Who resurrects who out of obscurity: my work resurrects the tree or vice versa?
On my studio wall hung a photograph of a tree for quite some time. I had taken this photograph while traveling in Brazil a few years back. As you can see, the grand tree has been there for ages. The tree is dry, and looks like it is constantly turning around its axis; out of its trunk, branches are spiraling outwards (and inwards) as they flash their green leaves.
In this tree, located all alone on its own on the sandy shore—almost as if it were shipwrecked long ago, drifted onto this obscure and deserted coast—I find the duality of the monumental and the central against the peripheral and the neglected.
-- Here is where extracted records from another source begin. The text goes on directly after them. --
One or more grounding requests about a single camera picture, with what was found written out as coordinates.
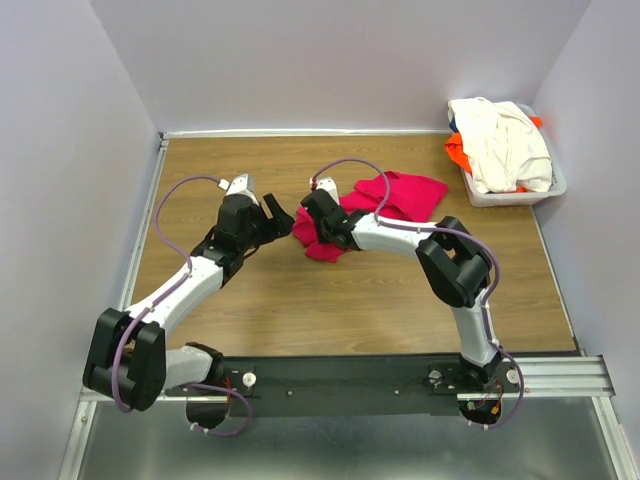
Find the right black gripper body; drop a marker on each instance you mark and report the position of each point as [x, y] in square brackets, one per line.
[323, 234]

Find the white laundry basket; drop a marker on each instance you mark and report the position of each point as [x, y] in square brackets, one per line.
[558, 184]

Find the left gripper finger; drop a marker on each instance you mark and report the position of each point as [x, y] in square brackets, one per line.
[274, 207]
[282, 224]

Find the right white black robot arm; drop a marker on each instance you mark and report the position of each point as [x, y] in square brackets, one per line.
[460, 270]

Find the white t shirt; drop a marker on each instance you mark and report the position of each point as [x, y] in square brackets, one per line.
[504, 147]

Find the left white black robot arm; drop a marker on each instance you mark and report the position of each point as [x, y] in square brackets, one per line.
[128, 359]

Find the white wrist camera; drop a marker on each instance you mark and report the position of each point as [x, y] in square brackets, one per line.
[242, 185]
[327, 184]

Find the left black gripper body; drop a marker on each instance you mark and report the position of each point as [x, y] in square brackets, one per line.
[261, 230]

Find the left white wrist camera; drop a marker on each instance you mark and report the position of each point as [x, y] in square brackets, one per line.
[242, 185]

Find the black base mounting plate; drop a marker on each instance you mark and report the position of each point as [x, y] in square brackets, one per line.
[363, 385]

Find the orange t shirt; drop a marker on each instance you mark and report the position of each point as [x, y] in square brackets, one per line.
[454, 149]

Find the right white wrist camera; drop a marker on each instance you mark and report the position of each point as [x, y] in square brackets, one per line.
[327, 184]

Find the pink t shirt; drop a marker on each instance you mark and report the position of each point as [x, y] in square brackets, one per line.
[413, 198]

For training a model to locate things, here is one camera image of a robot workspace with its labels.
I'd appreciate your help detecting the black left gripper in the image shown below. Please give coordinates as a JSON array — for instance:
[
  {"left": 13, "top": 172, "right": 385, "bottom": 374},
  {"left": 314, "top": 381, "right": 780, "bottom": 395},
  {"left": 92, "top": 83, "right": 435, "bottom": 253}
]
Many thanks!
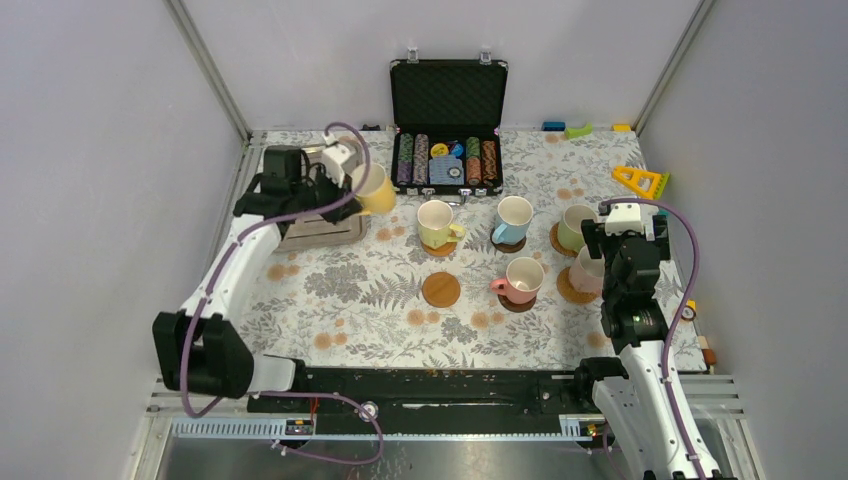
[{"left": 291, "top": 162, "right": 363, "bottom": 225}]

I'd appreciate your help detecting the light green mug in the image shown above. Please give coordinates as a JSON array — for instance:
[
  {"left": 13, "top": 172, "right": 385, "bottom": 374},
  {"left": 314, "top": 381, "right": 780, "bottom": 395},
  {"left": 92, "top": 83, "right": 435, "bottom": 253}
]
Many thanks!
[{"left": 556, "top": 204, "right": 598, "bottom": 257}]

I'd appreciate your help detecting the woven cork coaster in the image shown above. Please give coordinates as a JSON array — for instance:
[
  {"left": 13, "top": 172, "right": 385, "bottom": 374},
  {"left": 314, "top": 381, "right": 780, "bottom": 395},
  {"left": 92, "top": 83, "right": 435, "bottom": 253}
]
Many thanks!
[{"left": 556, "top": 267, "right": 599, "bottom": 305}]

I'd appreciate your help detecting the pink mug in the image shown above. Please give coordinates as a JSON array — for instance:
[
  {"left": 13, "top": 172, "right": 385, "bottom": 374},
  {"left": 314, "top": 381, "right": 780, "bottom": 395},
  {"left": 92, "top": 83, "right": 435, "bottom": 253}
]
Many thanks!
[{"left": 489, "top": 257, "right": 545, "bottom": 305}]

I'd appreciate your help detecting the light blue mug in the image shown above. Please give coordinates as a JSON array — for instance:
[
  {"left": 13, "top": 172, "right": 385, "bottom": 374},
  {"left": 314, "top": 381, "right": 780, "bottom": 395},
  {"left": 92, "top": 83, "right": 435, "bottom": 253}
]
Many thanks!
[{"left": 490, "top": 196, "right": 534, "bottom": 246}]

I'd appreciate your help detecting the dark walnut wooden coaster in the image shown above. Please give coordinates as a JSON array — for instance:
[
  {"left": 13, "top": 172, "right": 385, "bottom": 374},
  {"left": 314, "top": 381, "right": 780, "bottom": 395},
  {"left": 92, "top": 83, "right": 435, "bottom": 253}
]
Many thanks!
[{"left": 492, "top": 237, "right": 527, "bottom": 253}]

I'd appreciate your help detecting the dark brown wooden coaster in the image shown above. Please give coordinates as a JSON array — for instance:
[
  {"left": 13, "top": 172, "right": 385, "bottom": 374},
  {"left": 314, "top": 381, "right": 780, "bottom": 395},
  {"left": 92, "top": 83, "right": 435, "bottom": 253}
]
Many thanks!
[{"left": 498, "top": 295, "right": 537, "bottom": 313}]

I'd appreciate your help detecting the pale yellow mug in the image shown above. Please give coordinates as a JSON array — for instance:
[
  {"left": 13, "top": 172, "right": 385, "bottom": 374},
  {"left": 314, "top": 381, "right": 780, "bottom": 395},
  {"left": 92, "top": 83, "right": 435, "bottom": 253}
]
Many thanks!
[{"left": 416, "top": 200, "right": 466, "bottom": 250}]

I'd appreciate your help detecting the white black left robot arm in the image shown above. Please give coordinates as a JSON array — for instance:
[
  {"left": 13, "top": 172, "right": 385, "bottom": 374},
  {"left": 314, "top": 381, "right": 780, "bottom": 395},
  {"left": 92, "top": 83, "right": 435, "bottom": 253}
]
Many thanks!
[{"left": 152, "top": 141, "right": 375, "bottom": 411}]

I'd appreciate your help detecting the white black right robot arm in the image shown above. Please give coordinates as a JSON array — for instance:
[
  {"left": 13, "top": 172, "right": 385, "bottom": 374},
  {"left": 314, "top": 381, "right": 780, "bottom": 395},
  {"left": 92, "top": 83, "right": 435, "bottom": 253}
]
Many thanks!
[{"left": 573, "top": 214, "right": 730, "bottom": 479}]

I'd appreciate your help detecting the woven rattan coaster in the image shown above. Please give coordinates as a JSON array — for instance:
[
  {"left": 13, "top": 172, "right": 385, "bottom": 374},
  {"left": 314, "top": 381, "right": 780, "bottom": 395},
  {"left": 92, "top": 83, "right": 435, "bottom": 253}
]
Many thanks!
[{"left": 549, "top": 223, "right": 578, "bottom": 258}]

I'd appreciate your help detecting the orange wooden coaster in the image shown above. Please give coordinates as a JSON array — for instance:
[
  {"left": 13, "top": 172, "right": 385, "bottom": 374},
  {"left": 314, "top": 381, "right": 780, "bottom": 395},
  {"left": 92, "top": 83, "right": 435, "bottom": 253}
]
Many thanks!
[{"left": 421, "top": 242, "right": 457, "bottom": 257}]

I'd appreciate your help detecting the light brown wooden coaster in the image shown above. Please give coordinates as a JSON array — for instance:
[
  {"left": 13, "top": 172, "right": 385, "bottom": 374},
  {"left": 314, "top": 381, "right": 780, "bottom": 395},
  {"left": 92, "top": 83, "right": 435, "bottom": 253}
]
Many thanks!
[{"left": 421, "top": 272, "right": 461, "bottom": 308}]

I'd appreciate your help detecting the silver metal tray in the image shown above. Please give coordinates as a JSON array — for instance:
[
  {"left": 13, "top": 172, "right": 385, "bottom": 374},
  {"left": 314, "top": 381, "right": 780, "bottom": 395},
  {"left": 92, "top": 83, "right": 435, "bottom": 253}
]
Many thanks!
[{"left": 262, "top": 144, "right": 366, "bottom": 252}]

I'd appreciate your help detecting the yellow triangle toy block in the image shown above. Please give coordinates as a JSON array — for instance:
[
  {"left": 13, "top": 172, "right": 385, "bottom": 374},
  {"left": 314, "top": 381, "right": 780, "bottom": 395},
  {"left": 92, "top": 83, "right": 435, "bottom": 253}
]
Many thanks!
[{"left": 611, "top": 166, "right": 670, "bottom": 200}]

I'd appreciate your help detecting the tape roll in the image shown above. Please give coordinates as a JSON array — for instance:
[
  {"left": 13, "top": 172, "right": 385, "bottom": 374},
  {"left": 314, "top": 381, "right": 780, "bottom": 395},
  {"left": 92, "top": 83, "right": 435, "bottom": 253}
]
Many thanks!
[{"left": 680, "top": 300, "right": 697, "bottom": 322}]

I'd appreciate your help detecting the floral table mat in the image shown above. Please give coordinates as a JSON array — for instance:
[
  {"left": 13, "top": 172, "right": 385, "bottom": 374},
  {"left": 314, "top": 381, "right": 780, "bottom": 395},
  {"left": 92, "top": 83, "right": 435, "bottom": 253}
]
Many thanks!
[{"left": 237, "top": 131, "right": 645, "bottom": 370}]

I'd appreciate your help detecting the brown wooden block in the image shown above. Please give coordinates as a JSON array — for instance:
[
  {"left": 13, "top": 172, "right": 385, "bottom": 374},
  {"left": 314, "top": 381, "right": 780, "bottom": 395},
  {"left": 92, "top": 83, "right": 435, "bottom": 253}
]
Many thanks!
[{"left": 698, "top": 336, "right": 717, "bottom": 369}]

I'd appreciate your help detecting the green toy block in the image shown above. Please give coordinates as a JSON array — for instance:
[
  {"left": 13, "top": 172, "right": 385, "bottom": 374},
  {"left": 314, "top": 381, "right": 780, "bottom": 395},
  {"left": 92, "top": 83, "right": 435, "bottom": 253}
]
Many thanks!
[{"left": 565, "top": 123, "right": 594, "bottom": 140}]

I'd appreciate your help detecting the blue toy block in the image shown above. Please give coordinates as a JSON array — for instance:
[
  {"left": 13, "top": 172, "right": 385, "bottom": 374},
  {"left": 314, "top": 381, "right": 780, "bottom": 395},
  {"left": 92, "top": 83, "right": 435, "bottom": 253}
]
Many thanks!
[{"left": 541, "top": 121, "right": 567, "bottom": 132}]

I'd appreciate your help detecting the black poker chip case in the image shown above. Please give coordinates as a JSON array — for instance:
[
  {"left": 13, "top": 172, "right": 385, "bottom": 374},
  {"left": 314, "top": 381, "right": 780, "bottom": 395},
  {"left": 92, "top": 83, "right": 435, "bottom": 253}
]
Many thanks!
[{"left": 389, "top": 49, "right": 509, "bottom": 203}]

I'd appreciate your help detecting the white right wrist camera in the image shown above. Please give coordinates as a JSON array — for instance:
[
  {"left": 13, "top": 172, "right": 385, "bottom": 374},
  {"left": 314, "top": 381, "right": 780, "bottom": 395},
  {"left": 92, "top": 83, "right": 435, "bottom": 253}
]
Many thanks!
[{"left": 599, "top": 202, "right": 644, "bottom": 236}]

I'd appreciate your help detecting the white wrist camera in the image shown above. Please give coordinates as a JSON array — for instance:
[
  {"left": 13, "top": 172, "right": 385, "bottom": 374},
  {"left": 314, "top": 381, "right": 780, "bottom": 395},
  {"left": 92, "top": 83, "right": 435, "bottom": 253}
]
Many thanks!
[
  {"left": 319, "top": 133, "right": 358, "bottom": 187},
  {"left": 599, "top": 202, "right": 644, "bottom": 236}
]

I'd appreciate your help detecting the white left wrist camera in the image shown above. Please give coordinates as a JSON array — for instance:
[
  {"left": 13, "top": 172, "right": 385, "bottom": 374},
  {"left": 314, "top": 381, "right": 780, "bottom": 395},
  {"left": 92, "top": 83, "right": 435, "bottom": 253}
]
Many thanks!
[{"left": 319, "top": 133, "right": 358, "bottom": 187}]

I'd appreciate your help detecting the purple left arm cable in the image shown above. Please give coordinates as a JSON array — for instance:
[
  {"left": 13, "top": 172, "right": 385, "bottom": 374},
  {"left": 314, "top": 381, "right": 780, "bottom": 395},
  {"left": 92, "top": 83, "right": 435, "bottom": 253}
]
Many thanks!
[{"left": 180, "top": 121, "right": 386, "bottom": 466}]

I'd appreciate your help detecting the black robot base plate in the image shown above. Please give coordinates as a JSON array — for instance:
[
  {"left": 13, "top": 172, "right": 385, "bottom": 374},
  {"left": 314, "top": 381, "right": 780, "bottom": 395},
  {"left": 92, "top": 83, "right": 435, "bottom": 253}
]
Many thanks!
[{"left": 247, "top": 367, "right": 600, "bottom": 436}]
For the tree is larger in size than a person, its presence, while it bends sideways, is both commanding and authoritative, and it is clearly acknowledged and recognized against the vast and sandy landscape; obviously immobile, the tree is charged with powerful motion. But, it is also easy to consider how distant, remote and concealed from the human eye the tree is; it is natural, secretive and hidden: spiraling back-downwards, forever concealing, and recollecting its ever expanding existence back to its root.
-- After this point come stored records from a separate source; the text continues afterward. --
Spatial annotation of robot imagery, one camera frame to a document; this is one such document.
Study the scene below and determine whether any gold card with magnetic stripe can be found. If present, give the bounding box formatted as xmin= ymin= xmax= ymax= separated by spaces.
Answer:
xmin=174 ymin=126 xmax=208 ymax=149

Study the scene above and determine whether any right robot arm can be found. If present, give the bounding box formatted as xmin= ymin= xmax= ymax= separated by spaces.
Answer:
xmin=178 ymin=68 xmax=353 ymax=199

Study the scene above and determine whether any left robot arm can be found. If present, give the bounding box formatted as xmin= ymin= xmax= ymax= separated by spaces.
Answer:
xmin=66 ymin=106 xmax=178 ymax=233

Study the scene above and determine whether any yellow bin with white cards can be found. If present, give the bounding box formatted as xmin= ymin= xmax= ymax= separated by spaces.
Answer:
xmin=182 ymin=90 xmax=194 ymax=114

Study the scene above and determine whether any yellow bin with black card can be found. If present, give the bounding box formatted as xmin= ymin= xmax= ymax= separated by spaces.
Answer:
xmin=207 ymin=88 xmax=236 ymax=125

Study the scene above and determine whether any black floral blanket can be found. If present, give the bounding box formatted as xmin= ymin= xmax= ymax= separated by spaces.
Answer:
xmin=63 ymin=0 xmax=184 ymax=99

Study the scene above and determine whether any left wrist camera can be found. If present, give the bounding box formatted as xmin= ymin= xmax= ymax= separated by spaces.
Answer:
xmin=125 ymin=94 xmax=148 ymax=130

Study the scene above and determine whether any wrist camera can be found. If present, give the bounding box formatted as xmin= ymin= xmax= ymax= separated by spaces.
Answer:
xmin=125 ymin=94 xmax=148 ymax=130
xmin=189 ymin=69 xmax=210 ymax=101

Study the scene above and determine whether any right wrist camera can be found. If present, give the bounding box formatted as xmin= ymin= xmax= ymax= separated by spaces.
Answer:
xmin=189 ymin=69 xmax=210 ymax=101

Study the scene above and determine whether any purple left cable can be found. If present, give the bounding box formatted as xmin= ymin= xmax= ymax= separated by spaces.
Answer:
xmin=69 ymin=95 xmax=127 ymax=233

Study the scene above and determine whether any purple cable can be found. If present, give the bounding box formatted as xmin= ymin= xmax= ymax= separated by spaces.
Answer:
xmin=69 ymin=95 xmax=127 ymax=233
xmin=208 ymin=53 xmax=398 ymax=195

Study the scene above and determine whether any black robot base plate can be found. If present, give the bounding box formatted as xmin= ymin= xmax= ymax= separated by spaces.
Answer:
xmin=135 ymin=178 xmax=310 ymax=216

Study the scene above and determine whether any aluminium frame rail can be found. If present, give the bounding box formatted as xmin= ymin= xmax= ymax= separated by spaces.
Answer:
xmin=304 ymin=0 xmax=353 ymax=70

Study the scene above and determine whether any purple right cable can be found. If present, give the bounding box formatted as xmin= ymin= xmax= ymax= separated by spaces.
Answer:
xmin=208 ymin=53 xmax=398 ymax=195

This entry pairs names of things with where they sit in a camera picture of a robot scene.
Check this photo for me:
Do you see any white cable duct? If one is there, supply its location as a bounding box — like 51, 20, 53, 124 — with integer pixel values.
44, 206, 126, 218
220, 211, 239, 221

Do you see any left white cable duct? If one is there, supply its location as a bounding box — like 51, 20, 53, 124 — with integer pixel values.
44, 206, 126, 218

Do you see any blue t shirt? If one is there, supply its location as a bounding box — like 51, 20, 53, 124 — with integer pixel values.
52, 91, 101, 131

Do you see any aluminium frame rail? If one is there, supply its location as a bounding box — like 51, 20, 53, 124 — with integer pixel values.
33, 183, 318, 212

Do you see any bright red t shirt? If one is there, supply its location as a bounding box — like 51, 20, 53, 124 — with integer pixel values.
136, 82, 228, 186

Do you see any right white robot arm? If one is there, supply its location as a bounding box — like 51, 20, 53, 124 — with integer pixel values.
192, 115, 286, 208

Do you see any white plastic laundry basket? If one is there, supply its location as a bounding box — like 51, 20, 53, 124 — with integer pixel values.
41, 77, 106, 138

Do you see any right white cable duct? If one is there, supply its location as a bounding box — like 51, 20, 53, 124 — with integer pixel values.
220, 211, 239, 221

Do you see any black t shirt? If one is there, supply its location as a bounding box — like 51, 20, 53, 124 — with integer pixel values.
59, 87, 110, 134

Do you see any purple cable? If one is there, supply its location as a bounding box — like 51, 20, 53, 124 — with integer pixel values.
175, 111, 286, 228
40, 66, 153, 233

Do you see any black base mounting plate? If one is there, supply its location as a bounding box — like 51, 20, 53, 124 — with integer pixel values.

It is further easy to detect the latent energy with which each and every one of its elements is endowed; all of them aiming to burst out free, flashing before the eye as if they were omens, forecasting a powerful storm yet to unleash its devastating powers. Once more, on the other hand, the grand power and motion are held back; the motion is fixed, frozen as if it is contained within the frame of a single moment in time—encapsulating perhaps an ancient memory, the lesson and wisdom of forgotten storms of the past.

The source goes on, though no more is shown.